**AIM OF THE EXERCISE**
Please set down exactly the lines of the listing below from the line containing "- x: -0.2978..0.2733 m" through the line containing "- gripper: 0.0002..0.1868", both lines included, leaving out all other lines.

-- Opening Marker --

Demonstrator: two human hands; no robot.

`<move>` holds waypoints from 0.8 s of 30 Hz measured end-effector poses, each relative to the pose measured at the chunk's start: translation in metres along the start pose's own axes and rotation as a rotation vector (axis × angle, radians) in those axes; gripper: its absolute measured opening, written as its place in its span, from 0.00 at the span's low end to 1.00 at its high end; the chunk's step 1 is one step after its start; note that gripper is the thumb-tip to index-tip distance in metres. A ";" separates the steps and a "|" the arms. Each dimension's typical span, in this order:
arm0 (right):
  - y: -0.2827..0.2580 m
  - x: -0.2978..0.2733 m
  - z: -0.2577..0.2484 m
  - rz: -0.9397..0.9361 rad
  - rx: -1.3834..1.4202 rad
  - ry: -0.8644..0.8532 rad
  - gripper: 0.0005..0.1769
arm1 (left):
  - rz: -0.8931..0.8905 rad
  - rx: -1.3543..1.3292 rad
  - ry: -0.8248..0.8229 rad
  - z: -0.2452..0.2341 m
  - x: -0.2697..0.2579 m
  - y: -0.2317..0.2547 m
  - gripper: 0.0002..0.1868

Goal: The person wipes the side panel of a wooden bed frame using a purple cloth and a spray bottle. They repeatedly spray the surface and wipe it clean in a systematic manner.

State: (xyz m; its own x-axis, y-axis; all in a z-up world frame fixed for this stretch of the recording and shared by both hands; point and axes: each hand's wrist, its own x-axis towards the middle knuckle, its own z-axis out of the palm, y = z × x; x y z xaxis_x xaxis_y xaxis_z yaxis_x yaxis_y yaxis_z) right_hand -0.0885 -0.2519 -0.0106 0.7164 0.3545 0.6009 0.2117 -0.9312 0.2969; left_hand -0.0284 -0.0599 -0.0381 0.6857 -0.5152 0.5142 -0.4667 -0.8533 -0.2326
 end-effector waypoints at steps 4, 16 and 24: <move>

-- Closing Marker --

**RESPONSE TO THIS TASK**
  - x: -0.2978..0.2733 m
  - z: -0.2577..0.2484 m
  - rz: -0.9397..0.9361 rad
  - rx: -1.3834..1.4202 rad
  - ry: -0.8644..0.8532 rad
  - gripper: 0.0005..0.1769
arm1 (left):
  - rz: -0.8931..0.8905 rad
  - rx: -1.3543..1.3292 rad
  - ry: -0.8248..0.8229 rad
  - z: -0.2452..0.2341 m
  - x: -0.2697..0.2579 m
  - y: -0.2317..0.2547 m
  - gripper: 0.0002..0.1868

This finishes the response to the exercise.